Par Ali Amar le Desk, 2/11/2016
 
La popularité de Mohammed VI est une obsession du pouvoir dont ses communicants abusent à outrance. Mais lorsque l’Etat est désavoué, et que le roi, de part sa suprématie institutionnelle est ainsi exposé en première ligne, cette pipolisation excessive le dessert gravement
Comme un mauvais coup du sort, les plus fortes actualités du moment –  le limogeage d’Azdine El Mountassir Billah de l’ANRT, la mort tragique du poissonnier Mouhcine Fikri à Al Hoceima et l’arrestation de la vedette de variétés Saad Lamjarred à Paris -, trois événements qui, à priori, n’ont aucun lien entre eux, à part d’être presque concomitants, ont tous focalisé, à des degrés divers, l’attention sur Mohammed VI en personne, reléguant au second plan les retombées de ses activités en Afrique de l’Est, les tractations partisanes autour de la formation du prochain gouvernement et la tenue imminente de la COP 22 à Marrakech.

Le caractère sensationnel et la coïncidence de ces faits ne suffisent pas à expliquer cette attention particulière, mais plutôt leur impact très négatif sur l’institution monarchique, et c’est de cela qu’ils ont un dénominateur commun.

La communication royale pose problème. En plus d’être complètement illisible, elle a quelque chose de dérangeant, presque de malsain. La précipitation et le silence total entourant le cas ANRT, la fébrilité et la surenchère dans celui de Mouhcine Fikri et l’amateurisme affligeant impliquant le roi dans les démêlées judiciaires de Saad Lamjarred, soulèvent des questions essentielles sur la gestion de l’image du chef de l’Etat.

 Une frénésie nuisible au statut du roi
Dans ces instants de crise, les communicants du roi agissent bille en tête avec pour seul objectif de grossir le trait à l’extrême pour sanctuariser sa popularité, comme si celle-ci était constamment menacée par les bourrasques de l’actualité. Sa pipolisation jusqu’à l’overdose, usant et abusant des artifices des réseaux sociaux, est dans ce sens aussi nuisible que contradictoire à son statut, provoquant l’effet inverse escompté sur la durée : le fait divers se transformant instantanément en affaire d’Etat dès lors qu’il est mis en équation avec le roi, ou plus généralement avec ce que le peuple entend par Makhzen.

La crise prend de l’ampleur quand la sollicitation royale devient un mal nécessaire. Une raison impérieuse oblige le débarquement d’un commis de l’Etat, mais la communication dans ce cas très attendue et plus que justifiée, n’est pas au rendez-vous. Un déni de la règle de droit entraîne un drame humain faisant descendre des milliers de manifestants dans la rue pousse le roi à ordonner une enquête que les institutions judiciaires auraient du diligenter par elles-mêmes. Une situation qui le met ainsi maladroitement au centre de l’arène contestataire. Une star de la chanson ayant bénéficié des honneurs de la Couronne, aujourd’hui poursuivie dans une sombre affaire d’agression sexuelle, reçoit l’appui personnel du monarque avec tambour et trompettes.

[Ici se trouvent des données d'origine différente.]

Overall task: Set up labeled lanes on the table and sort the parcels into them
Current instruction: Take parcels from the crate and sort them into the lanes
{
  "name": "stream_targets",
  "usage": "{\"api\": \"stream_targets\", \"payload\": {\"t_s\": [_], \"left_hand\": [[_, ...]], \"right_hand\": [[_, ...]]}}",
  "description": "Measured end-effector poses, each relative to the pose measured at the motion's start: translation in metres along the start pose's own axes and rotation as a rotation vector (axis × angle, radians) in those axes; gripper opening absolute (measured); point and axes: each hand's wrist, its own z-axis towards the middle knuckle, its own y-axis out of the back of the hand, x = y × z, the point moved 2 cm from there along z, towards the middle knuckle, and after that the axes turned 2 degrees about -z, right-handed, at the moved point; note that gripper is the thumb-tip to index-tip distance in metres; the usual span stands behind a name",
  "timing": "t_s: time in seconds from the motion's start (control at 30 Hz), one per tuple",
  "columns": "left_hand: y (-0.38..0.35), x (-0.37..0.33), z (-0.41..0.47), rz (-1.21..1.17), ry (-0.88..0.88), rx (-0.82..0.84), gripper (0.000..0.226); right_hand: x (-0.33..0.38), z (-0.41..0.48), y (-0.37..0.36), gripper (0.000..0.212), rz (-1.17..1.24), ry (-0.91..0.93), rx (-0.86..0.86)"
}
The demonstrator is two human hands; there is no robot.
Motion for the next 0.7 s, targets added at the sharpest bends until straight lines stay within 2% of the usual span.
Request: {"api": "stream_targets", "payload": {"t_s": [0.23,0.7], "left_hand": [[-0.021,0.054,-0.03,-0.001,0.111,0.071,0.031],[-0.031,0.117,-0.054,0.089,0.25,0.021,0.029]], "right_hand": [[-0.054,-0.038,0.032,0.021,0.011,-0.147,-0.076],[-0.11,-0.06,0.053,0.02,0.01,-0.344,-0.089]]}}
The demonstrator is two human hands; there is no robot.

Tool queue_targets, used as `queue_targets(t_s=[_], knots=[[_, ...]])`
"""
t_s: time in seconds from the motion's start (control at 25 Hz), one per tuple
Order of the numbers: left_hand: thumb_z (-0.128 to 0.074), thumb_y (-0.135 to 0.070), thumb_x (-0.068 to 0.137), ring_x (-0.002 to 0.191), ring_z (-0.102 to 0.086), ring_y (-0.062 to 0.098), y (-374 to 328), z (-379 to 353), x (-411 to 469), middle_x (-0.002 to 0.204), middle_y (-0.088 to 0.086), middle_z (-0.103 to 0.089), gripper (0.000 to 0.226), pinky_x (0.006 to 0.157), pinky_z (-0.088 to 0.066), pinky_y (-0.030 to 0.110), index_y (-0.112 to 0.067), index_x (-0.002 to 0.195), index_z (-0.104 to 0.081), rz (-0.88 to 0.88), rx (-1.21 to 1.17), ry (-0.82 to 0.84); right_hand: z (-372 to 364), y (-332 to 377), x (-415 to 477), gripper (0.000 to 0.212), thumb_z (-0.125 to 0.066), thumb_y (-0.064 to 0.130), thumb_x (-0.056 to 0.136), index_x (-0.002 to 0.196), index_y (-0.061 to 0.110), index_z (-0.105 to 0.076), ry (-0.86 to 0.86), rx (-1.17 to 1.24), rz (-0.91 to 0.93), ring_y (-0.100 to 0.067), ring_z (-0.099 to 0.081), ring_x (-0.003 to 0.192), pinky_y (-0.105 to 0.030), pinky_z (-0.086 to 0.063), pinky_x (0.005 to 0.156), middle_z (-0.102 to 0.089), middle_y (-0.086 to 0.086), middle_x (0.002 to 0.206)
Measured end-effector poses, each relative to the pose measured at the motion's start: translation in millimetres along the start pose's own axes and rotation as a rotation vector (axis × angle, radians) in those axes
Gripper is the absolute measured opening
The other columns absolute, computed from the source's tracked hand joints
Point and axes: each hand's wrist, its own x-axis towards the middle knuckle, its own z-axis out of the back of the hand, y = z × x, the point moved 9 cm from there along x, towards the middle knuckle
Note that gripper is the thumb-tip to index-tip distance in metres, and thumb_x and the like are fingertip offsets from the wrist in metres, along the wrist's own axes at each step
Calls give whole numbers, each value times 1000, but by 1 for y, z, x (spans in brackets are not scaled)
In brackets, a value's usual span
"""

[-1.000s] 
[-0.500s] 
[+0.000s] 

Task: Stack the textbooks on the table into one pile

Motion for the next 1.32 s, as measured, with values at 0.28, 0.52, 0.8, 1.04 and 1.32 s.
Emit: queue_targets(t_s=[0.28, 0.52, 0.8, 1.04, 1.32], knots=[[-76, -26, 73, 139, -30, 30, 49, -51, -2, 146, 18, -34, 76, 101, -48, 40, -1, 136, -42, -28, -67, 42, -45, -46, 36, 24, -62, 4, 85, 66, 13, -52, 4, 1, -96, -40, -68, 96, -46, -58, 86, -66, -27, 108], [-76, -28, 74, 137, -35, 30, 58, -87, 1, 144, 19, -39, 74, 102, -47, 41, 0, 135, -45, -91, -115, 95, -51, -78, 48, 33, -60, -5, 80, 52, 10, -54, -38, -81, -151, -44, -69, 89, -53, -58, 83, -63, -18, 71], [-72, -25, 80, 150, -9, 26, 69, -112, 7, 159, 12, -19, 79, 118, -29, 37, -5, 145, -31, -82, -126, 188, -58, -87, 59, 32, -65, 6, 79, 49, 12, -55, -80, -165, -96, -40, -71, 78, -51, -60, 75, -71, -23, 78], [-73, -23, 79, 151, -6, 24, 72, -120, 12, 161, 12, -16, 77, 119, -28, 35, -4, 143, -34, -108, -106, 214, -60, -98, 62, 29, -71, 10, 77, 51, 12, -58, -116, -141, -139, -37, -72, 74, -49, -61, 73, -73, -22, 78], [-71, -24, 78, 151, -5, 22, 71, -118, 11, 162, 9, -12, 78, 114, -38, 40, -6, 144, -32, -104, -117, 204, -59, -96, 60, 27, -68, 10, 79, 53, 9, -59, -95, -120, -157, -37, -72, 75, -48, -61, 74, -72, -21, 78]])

En terme de stratégie de communication, c’est un désastre, d’autant plus que cette succession d’expositions dommageables de Mohammed VI ne participe qu’à sa désacralisation forcée, non pas en terme institutionnel, mais dans la perspective d’une reddition des comptes dont il ne devrait sous aucun prétexte être l’otage.

La Constitution de 2011 devait consacrer la séparation des pouvoirs et permettre dans le cadre d’une définition claire des rôles de chacune des institutions de l’Etat d’agir en fonction de leurs responsabilités respectives. Cela n’a pas été établi dans les faits, bien au contraire. Le chef de gouvernement élu qui doit faire face de part son mandat aux soubresauts de la vie publique, se trouve autant démuni de ses prérogatives qu’affranchi de ses devoirs.

Il n’y a jamais eu avantage pour la monarchie à se poser comme institution de recours dans l’urgence face à un tollé populaire. L’idée survendue du « roi sauveur » est confondue avec celle de son rôle d’arbitre, ce qui met ainsi le pouvoir régalien directement en première ligne en cas de défaillance aigüe de l’Etat et de son administration. C’est tout le paradoxe de la suprématie du roi sur toutes les autres institutions représentatives. Par temps clair, il en bénéficie des rayons solaires, mais quand l’orage gronde, il est surtout le seul à en subir les ondées.